Bölüm 3

35 1 0
                                    

Aslında babamın hangi hastanenin morgunda olduğunu bile bilmiyordum. Bulunduğumuz semtte donanımlı bir hastane vardı. Muhtemelen oradaydı. Ve Defne de orada çalışıyordu. Eğer orada değilse bile Defne’nin hangi morgda olduğunu bilmesi çok normaldi. Bilmiyorsa bile öğrenmesi kolaydı. Benim de öyle.

Asıl zor olan mevzu onca kamera, güvenlik görevlileri ve sağlık çalışanları varken hastaneye girmemdi. Ve neden öldüğünü tespit etmemdi. İşte Defne’nin bana yardımcı olacağı konu tam olarak bunlardı. Onca yıl sonra bana bunun için yardımcı olabilir miydi bilmiyorum. Yaşayıp öğrenecektim.

“Hangi hastane olduğunu biliyor musun?” alakasız gözükmemek için en kuvvetli ihtimal olan semtteki hastanede olduğunu söylemeliydim.

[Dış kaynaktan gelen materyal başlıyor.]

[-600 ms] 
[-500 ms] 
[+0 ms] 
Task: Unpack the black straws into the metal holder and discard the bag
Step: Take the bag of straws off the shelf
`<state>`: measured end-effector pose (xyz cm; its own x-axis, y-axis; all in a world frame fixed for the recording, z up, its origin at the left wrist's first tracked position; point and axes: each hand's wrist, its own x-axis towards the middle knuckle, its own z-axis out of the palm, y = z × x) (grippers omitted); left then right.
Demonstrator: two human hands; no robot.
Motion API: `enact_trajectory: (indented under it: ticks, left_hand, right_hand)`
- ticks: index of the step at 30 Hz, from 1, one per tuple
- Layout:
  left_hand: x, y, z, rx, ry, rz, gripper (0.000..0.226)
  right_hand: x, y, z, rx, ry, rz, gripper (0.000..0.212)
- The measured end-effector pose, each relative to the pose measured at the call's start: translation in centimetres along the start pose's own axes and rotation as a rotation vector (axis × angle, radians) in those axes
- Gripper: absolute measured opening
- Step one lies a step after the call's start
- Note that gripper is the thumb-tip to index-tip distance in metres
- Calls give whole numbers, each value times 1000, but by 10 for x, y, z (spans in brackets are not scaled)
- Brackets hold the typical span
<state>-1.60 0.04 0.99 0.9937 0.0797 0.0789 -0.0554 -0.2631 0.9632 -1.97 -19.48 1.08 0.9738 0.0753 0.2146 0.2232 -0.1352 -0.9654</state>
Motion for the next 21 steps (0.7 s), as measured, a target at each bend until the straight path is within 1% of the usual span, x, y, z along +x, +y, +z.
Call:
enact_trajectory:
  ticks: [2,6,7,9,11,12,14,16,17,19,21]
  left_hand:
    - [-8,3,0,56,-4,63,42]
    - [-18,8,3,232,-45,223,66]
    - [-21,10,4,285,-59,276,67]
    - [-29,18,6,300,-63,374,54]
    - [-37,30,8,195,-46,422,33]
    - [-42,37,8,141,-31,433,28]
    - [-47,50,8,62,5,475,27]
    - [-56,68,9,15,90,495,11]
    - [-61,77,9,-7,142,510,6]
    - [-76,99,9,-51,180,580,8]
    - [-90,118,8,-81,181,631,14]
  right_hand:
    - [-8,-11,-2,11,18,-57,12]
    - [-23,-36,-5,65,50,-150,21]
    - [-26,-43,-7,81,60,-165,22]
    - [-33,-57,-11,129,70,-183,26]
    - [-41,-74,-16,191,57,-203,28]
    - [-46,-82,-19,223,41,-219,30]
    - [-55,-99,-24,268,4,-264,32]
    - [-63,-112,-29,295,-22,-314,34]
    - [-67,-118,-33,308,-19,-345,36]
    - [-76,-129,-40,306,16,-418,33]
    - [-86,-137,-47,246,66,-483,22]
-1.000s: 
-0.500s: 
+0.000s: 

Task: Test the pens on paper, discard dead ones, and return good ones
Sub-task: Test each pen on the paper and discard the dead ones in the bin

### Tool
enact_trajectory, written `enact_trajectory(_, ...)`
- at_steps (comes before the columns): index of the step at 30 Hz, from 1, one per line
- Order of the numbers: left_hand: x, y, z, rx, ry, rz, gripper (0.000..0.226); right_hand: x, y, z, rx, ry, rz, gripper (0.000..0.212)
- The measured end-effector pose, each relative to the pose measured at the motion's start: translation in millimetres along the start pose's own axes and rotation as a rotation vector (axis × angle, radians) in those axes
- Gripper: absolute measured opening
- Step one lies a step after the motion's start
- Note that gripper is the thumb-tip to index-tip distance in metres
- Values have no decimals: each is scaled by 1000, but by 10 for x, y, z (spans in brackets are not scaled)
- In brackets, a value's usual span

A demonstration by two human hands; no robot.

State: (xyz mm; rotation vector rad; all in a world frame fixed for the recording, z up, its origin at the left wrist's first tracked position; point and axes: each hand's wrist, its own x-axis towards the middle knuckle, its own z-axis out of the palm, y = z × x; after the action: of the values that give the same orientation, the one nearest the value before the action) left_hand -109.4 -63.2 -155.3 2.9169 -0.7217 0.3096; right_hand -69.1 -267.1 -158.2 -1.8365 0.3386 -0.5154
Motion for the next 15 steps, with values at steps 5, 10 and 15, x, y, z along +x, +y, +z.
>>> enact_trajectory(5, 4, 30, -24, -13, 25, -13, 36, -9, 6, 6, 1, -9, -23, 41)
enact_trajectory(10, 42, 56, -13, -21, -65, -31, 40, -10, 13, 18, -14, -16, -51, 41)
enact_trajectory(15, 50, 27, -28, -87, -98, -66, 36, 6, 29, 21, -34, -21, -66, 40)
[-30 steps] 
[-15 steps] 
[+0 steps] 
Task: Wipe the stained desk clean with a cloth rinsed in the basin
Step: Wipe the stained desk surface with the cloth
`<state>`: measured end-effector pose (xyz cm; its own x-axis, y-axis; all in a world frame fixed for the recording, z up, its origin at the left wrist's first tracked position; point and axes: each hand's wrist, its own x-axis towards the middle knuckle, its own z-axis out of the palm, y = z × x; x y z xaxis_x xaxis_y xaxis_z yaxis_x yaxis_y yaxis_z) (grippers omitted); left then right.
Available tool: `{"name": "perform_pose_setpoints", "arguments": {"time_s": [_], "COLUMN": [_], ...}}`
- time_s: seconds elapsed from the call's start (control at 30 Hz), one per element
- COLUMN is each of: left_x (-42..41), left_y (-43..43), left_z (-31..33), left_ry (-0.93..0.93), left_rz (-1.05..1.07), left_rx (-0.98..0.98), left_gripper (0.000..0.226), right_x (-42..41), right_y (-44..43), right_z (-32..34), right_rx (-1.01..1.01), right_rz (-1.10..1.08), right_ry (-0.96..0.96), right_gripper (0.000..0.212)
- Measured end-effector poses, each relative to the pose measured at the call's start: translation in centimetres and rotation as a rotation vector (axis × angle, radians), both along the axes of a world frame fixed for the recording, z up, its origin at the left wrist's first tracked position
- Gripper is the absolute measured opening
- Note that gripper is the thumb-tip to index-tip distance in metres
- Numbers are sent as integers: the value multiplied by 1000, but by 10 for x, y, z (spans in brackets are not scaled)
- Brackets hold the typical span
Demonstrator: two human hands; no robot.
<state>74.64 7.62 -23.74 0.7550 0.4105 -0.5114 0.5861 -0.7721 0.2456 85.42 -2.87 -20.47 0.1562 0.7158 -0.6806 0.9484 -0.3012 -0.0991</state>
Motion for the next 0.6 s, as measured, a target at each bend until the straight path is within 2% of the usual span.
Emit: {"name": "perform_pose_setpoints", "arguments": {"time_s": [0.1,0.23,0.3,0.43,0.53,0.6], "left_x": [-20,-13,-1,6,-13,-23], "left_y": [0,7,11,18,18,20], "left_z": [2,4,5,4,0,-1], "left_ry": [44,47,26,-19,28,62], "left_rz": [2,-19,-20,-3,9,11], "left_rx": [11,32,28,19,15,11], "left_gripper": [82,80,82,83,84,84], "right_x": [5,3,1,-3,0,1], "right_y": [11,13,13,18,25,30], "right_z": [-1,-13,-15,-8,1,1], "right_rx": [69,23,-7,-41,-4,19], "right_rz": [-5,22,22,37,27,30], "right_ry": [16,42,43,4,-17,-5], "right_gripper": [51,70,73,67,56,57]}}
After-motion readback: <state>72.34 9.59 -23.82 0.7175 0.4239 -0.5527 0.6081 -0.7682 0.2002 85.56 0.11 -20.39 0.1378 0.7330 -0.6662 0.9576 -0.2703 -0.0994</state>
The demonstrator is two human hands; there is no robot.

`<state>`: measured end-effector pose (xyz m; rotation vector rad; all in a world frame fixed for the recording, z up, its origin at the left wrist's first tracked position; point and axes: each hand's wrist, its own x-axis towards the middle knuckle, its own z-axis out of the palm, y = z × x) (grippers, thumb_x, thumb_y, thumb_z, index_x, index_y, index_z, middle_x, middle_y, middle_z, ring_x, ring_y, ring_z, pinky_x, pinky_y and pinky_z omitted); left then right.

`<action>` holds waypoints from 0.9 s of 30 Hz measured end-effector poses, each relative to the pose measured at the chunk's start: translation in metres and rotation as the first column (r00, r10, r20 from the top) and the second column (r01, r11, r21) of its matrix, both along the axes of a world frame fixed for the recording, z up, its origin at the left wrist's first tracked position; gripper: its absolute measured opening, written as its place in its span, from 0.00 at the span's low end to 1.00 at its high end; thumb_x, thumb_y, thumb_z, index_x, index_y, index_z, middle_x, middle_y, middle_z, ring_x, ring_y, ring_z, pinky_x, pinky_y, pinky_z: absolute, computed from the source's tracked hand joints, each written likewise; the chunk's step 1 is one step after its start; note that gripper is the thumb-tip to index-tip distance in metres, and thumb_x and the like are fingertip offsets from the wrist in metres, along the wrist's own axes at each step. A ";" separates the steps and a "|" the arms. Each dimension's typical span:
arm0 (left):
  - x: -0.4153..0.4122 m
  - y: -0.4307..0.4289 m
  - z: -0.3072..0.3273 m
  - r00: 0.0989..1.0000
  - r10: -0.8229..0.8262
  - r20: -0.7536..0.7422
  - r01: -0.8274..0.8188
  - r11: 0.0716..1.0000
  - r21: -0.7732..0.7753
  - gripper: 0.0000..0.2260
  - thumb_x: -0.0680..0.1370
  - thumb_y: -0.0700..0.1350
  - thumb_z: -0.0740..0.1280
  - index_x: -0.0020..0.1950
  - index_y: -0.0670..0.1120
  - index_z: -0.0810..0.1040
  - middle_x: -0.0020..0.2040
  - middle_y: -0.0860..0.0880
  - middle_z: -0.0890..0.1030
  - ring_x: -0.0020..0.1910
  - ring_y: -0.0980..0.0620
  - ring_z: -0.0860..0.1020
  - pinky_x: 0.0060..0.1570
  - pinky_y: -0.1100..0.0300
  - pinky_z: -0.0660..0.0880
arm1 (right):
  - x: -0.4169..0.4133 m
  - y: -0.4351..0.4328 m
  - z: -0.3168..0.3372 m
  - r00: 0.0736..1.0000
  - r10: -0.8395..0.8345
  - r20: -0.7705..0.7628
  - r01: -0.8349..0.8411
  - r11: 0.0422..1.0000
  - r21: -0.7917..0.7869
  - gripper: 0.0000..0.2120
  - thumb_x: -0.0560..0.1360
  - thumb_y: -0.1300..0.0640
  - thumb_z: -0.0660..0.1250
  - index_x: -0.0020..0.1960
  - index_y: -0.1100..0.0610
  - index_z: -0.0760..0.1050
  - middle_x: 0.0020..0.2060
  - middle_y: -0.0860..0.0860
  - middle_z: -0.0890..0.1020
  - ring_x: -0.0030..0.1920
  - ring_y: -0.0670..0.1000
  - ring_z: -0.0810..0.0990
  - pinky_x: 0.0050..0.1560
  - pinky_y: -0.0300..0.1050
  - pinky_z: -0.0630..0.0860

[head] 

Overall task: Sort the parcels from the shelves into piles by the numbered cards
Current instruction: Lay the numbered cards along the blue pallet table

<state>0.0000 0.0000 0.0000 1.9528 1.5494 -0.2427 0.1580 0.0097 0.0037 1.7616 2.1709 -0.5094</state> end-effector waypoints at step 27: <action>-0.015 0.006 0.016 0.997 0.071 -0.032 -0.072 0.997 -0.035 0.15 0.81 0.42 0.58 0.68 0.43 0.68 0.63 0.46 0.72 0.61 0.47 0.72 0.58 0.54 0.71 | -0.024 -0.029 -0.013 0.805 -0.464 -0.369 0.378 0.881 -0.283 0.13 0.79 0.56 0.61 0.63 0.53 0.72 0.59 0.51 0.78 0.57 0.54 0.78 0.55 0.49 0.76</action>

“Semtteki hastane diye duydum. Ama anneme tam olarak soramadım.” İnandırıcı olup role girmek için derin nefes aldım. “Biliyorsun durumları...” cümleye devam edecek gibi davranıp bilerek cümleyi tamamlamadım.

Çünkü şu an daha bir şeyler kesinleşmeden Defne’ye düşündüklerimi söylemem beni şizofren hissettirebilirdi. Özellikle bir doktora karşı şizofren gözükmek istemezdim.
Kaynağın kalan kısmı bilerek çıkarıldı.